風邪でも引いたかな?と一瞬考えてたが、取り敢えずの品物を書き出して、商会に材料を買いに行こうと、扉が開いた。
そこには、俺の婚約者達と焔、雪が立っていた。
何事かと聞こうとすると、
「え~と、何だったっけ?ホムラちゃん?」
「ハッピーバレンタインだよ」
「わかった。じゃあ行くよ皆?」
「「「「「うん(ええ)」」」」」
「せーの」
「「「「「「ハッピーバレンタイン」」」」」」
その一言に、俺は固まった。
彼女達の手には、ラッピングされた袋が、人数分あるのだ。
おそらく、カミナ達の事をどこかで聞いたのだろう。
個数は、問題ない、6個なら食べ切れるだろう。
指で摘まめるサイズなら。
明らかに、手作りしたと思われる、クッキーやケーキ、高級店の箱がそこにはあった。
「ルーク君がチョコ好きだって聞いたから、皆で持ってきたんだよ。受け取って」
「(……お兄様?…迷惑?)」
「ありがとう、嬉しいよ(いや、ビックリしてるだけだよ、雪)」
「所で、記念日と聞いたのですが、何の記念日だったのですか?」
大きさに対して、多少の困惑はしたが、甘いもの自体は嫌いじゃ無いから、素直に嬉しくはあった。
そこで、俺が転生者である所は隠して、リーフィアの尋ねた事に、知っている事をそのまま説明をした。
すると皆は、少しだけガッカリしていたので、ホワイトデーの事を話すと、一様に表情が明るくなった。

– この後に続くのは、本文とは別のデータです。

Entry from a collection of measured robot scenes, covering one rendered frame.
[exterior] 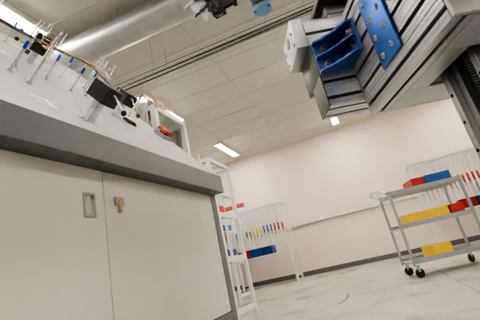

せっかくなので、そのまま貰ったケーキや皆で食べれるものをその場で食べることにした。
流石に全て無くなりはしなかったが、残ったのは片手間に摘まめる物だけだったので、いきなり開いたお茶会は、食べ終わるとそのままお開きとなった。
まぁ、たまにはこんな日も良いかと、俺は内心思ったのだった。
因みに、焔と雪のチョコは、素材を溶かして固め直した物だったが、魔術を巧く使っていた為、同じチョコを使ったものらしいのだが、違う食感や風味があったので、今度料理をするときに、試してみようと思った。
「さぁ、ホワイトデーが大変になりそうだ」
皆が帰った後、俺はそう言って書き出したメモを見るが、ホワイトデーにどうなったかと言うのは、また別のお話である。